The seemingly insatiable demand for high-yield corporate debt has forced Vanguard to close a junk bond mutual fund after investors pumped $2 billion into the fund the past six months.

The firm is closing the $16.9 billion High-Yield Corporate Fund to most new accounts “in an effort to curtain strong cash inflows,” according to a press release Thursday.

“In this prolonged low-rate environment, we continue to see investors turn to high-yielding alternatives— including money market fund holders moving to bond funds, U.S. Treasury bond fund holders moving to high-yield corporate funds, and bond fund holders moving to dividend-paying stock funds. And we’ve cautioned investors accordingly about reaching for yield,” said Vanguard CEO Bill McNabb. “The flows into the High Yield Corporate Fund have been particularly acute.”

ETFs that invest in high-yield corporate bonds include SPDR Barclays Capital High Yield Bond ETF (NYSEArca: JNK), iShares iBoxx High Yield Fund (NYSEArca: HYG), PowerShares High Yield Corporate (NYSEArca: PHB) and PIMCO 0-5 Year High Yield Corporate Bond (NYSEArca: HYS). [Largest Junk Bond ETFs Offer 7% Yields]

Junk bond ETFs have been extremely popular this year. [ETF Spotlight: High-Yield Corporate Bonds]

In the first quarter, Fitch estimates total retail fund flows into high-yield bonds reached $15 billion, with at least 20% of the total resulting from new flows into junk bond ETFs.

“Fitch believes leveraged bond ETFs are improving liquidity and should broaden the high-yield investor base. However, the trend may also contribute to market volatility and potentially de-link some aspects of bond pricing from credit fundamentals,” the firm said.

A large trade in one junk-bond ETF, JNK, this month has attracted attention because an investor apparently used the fund to acquire a large chunk of bonds quietly away from the secondary market. [Will More Big Investors Use ETFs to Disguise Trades?]

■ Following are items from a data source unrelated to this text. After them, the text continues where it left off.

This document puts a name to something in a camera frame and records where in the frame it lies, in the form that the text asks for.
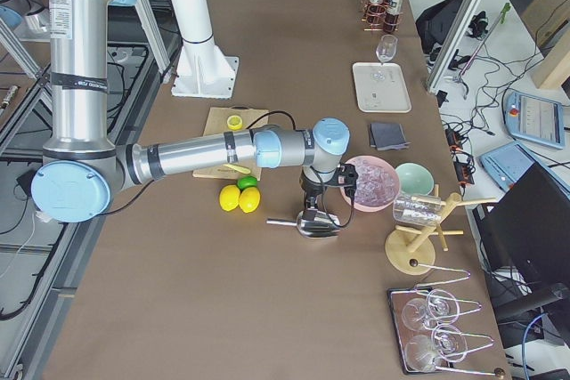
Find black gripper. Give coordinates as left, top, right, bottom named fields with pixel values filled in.
left=300, top=166, right=325, bottom=222

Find copper wire bottle basket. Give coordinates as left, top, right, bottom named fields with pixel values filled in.
left=362, top=0, right=389, bottom=33

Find clear wine glass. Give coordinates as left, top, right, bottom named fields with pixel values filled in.
left=372, top=34, right=398, bottom=82

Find yellow plastic knife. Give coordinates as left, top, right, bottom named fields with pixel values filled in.
left=224, top=164, right=251, bottom=175

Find upside wine glass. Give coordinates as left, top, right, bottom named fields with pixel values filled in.
left=403, top=324, right=494, bottom=376
left=401, top=288, right=482, bottom=332

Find black tray with glasses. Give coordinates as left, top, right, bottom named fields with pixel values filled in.
left=385, top=285, right=509, bottom=376

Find dark grey folded cloth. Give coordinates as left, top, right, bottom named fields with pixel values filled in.
left=369, top=122, right=410, bottom=151

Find aluminium frame post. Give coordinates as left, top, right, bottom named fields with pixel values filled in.
left=425, top=0, right=481, bottom=94

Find yellow lemon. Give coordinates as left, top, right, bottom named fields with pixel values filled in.
left=218, top=184, right=241, bottom=212
left=239, top=187, right=261, bottom=214

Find white pillar mount base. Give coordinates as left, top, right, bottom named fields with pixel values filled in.
left=171, top=0, right=239, bottom=100

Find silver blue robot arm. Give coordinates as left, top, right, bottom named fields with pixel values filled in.
left=30, top=0, right=356, bottom=222

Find half lemon slice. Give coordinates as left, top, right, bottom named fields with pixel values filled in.
left=226, top=114, right=243, bottom=131

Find blue teach pendant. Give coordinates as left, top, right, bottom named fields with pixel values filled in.
left=504, top=92, right=566, bottom=150
left=479, top=141, right=545, bottom=191

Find clear textured glass cup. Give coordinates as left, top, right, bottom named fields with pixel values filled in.
left=392, top=192, right=444, bottom=226

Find wooden cutting board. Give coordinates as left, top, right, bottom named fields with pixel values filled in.
left=192, top=107, right=268, bottom=181

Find pink bowl with ice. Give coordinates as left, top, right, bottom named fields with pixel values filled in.
left=346, top=155, right=401, bottom=213

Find green bowl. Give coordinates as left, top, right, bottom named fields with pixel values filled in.
left=395, top=163, right=435, bottom=195

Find green lime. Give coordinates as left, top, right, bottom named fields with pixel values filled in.
left=236, top=175, right=257, bottom=190

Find wooden glass tree stand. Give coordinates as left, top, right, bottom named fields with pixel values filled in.
left=385, top=185, right=498, bottom=276

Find cream serving tray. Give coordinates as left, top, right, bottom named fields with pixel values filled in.
left=352, top=62, right=411, bottom=113

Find black monitor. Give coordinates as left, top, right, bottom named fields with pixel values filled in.
left=473, top=164, right=569, bottom=287

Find metal ice scoop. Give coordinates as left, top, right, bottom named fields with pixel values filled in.
left=266, top=210, right=340, bottom=239

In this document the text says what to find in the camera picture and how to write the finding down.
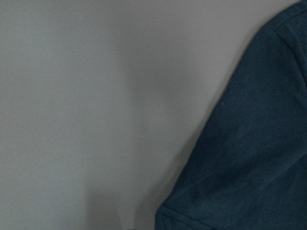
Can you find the black graphic t-shirt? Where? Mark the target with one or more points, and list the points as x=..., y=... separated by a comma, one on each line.
x=248, y=169

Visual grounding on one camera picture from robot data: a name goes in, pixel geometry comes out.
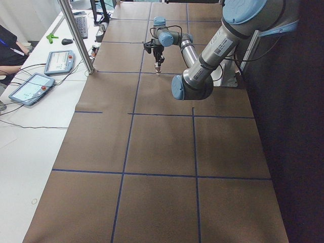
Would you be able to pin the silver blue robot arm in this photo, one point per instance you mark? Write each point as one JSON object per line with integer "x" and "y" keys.
{"x": 240, "y": 19}

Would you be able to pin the white central pedestal column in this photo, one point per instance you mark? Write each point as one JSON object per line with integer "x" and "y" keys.
{"x": 225, "y": 75}

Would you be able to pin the far teach pendant tablet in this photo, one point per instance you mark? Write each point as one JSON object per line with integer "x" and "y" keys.
{"x": 59, "y": 62}

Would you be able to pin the aluminium frame post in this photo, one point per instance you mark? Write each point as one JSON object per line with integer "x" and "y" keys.
{"x": 68, "y": 14}

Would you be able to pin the black computer mouse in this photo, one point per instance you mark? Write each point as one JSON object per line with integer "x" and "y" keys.
{"x": 66, "y": 41}

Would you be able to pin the seated person in black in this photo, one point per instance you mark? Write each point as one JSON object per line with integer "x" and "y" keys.
{"x": 13, "y": 55}

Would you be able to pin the green plastic clamp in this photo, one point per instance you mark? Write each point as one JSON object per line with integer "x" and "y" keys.
{"x": 50, "y": 37}

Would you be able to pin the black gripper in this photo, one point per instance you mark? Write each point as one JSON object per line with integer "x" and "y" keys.
{"x": 158, "y": 51}

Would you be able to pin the teach pendant tablet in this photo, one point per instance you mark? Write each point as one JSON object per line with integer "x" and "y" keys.
{"x": 32, "y": 90}
{"x": 59, "y": 62}

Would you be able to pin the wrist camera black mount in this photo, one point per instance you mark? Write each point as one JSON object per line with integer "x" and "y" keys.
{"x": 148, "y": 46}

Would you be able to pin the near teach pendant tablet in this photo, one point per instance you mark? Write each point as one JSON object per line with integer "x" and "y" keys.
{"x": 32, "y": 90}

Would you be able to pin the black keyboard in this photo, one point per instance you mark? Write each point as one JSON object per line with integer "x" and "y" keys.
{"x": 82, "y": 26}

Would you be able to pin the near orange black connector box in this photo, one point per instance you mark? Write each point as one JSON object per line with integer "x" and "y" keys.
{"x": 94, "y": 50}

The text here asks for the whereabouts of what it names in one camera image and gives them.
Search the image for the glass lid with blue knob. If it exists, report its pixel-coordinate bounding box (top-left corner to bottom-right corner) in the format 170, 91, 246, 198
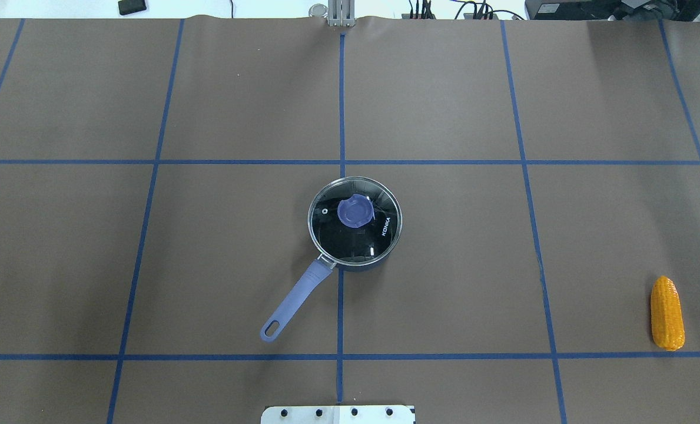
307, 176, 403, 269

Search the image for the yellow corn cob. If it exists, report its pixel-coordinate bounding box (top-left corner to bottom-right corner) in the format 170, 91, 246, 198
649, 276, 686, 352

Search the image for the brown table mat with grid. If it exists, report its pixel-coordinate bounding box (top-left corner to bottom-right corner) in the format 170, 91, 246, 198
0, 16, 700, 423

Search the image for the small black device on table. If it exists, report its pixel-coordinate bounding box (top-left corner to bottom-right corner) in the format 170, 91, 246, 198
117, 0, 147, 16

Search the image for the blue saucepan with handle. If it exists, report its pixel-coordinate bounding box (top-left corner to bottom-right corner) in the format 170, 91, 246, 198
260, 176, 403, 343

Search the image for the aluminium frame post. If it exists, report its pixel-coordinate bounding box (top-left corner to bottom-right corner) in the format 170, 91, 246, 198
326, 0, 357, 27

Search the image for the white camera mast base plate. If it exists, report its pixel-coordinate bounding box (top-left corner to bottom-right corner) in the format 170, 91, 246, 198
260, 405, 416, 423

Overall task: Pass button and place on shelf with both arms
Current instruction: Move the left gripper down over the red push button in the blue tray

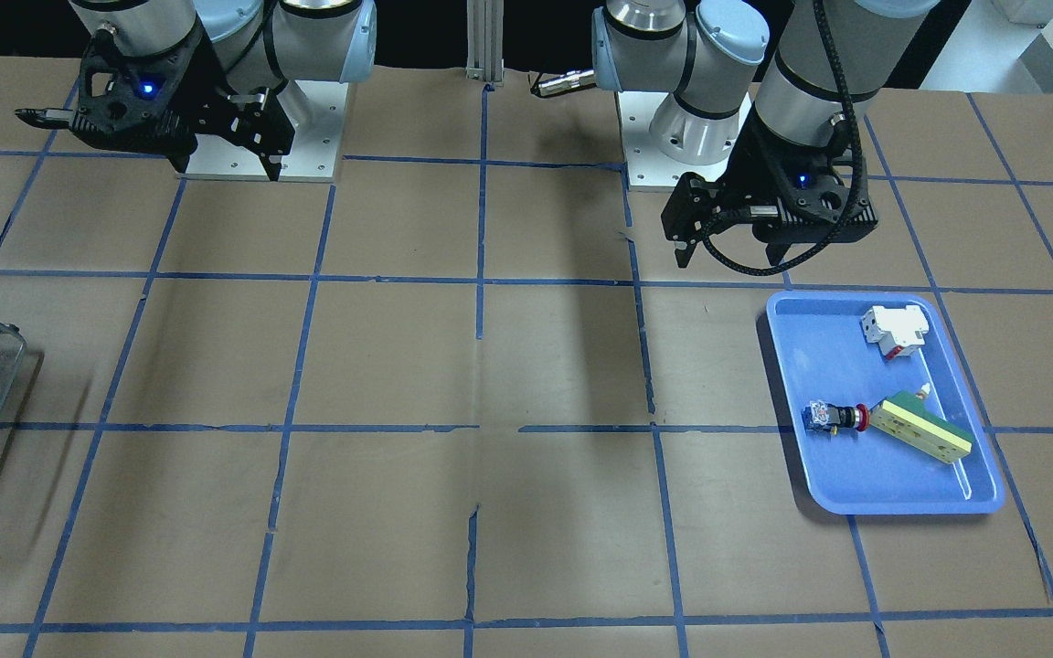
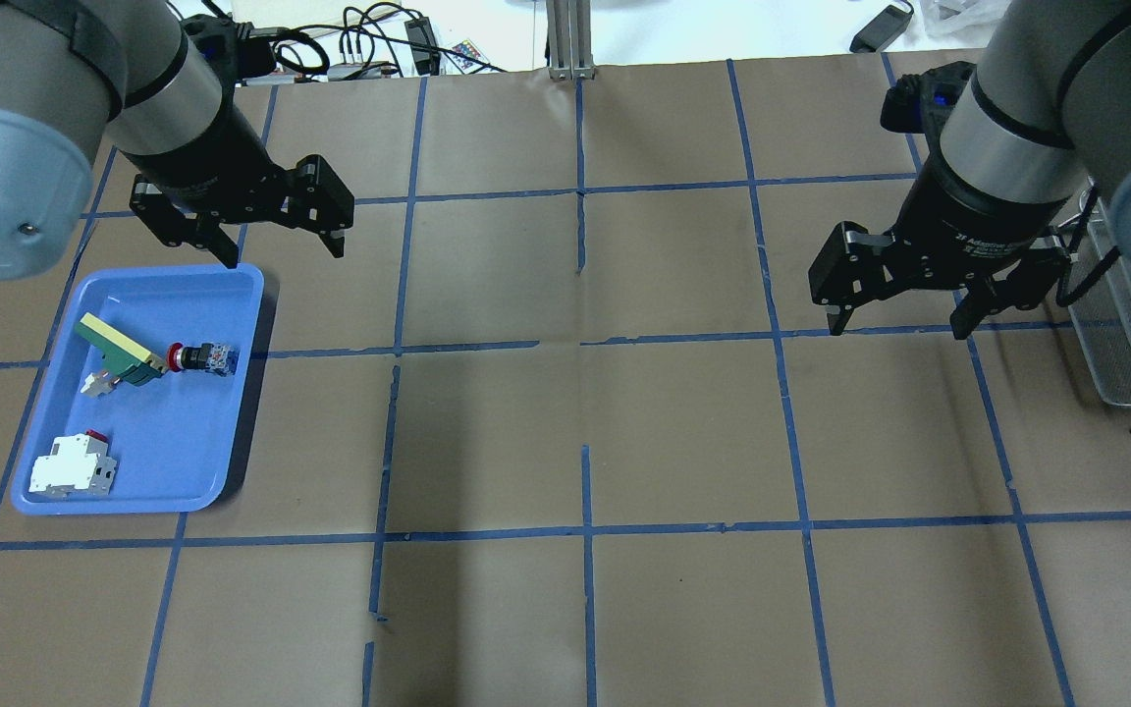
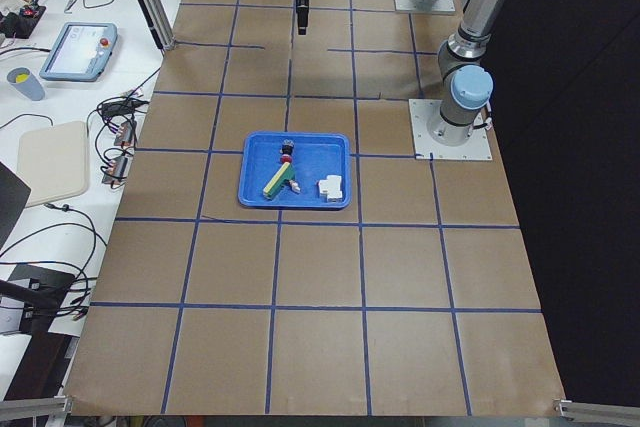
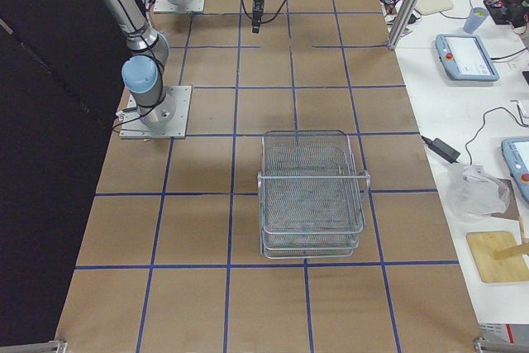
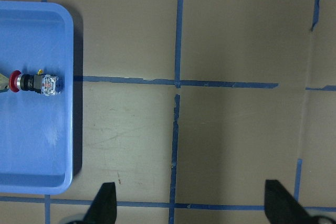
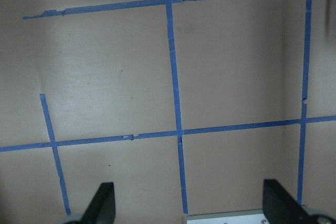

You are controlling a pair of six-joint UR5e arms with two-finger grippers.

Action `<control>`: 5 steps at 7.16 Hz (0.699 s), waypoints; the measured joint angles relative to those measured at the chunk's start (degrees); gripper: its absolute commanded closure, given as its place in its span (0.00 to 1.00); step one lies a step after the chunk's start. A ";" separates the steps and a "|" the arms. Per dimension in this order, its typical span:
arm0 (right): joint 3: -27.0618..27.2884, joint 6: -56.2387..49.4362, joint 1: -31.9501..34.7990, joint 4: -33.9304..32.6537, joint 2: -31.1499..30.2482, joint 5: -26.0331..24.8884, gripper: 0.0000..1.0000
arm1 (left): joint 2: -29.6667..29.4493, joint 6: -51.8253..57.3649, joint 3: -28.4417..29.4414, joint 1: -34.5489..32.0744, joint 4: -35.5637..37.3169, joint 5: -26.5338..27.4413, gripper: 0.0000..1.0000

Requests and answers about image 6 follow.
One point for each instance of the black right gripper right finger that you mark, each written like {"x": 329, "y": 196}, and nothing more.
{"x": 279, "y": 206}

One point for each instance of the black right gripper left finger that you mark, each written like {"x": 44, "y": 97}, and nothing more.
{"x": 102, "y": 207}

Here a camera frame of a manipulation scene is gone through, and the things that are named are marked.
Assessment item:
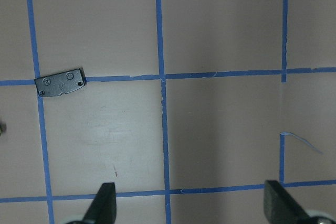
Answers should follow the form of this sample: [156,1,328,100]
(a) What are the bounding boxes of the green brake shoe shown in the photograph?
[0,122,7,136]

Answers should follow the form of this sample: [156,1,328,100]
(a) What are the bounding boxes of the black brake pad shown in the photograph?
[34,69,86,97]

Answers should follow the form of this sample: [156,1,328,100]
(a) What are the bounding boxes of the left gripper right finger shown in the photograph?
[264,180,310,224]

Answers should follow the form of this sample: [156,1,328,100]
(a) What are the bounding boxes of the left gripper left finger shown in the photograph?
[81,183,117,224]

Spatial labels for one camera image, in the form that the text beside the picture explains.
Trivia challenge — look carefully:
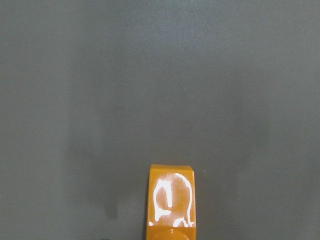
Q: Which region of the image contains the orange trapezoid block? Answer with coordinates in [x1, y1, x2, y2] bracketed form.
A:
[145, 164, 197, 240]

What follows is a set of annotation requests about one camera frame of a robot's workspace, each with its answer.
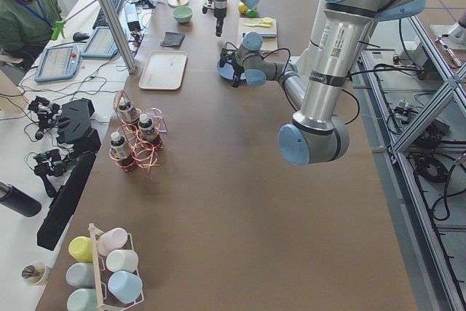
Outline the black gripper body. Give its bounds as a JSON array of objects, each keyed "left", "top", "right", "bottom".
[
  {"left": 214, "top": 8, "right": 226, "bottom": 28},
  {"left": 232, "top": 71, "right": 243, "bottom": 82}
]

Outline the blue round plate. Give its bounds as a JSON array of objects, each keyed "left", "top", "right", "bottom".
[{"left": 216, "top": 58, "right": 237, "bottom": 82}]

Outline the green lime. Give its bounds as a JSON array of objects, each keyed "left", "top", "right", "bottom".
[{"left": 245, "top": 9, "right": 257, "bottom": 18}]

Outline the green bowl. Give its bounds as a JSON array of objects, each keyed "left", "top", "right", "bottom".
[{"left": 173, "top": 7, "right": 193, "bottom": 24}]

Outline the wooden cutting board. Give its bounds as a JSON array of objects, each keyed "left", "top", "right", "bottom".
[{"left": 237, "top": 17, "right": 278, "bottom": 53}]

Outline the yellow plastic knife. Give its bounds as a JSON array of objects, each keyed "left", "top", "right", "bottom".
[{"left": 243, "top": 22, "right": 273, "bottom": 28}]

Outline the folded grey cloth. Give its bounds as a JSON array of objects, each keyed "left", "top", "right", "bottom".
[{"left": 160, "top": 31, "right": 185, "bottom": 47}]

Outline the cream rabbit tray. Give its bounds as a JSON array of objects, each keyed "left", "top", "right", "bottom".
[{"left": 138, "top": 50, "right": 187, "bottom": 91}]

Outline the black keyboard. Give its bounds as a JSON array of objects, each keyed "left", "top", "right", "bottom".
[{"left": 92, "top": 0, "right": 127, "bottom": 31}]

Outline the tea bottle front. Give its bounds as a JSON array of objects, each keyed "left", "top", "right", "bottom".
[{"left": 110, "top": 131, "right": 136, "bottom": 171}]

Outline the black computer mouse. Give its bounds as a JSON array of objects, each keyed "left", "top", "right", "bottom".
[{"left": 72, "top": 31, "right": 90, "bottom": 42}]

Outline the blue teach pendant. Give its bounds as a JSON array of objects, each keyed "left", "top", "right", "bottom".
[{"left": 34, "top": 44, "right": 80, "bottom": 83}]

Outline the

“Expanded use of high-yield ETFs as a short-term trading platform will likely fuel more market volatility, particularly in periods of macro stress, when risk re-allocation could drive big swings in ETF flows. In periods of asset inflows such as the first quarter, this should support tighter spreads on new issues, particularly for large leveraged issuers whose bonds must be acquired by ETFs,” Fitch said.

“At the same time, forced selling could be exacerbated by hot money flows during periods when fundamentals are weakening and investors are pulling back from riskier asset classes,” it added. “This has the potential to reinforce liquidity-driven price moves in high-yield bonds that may have little or no relation to changes in credit fundamentals.”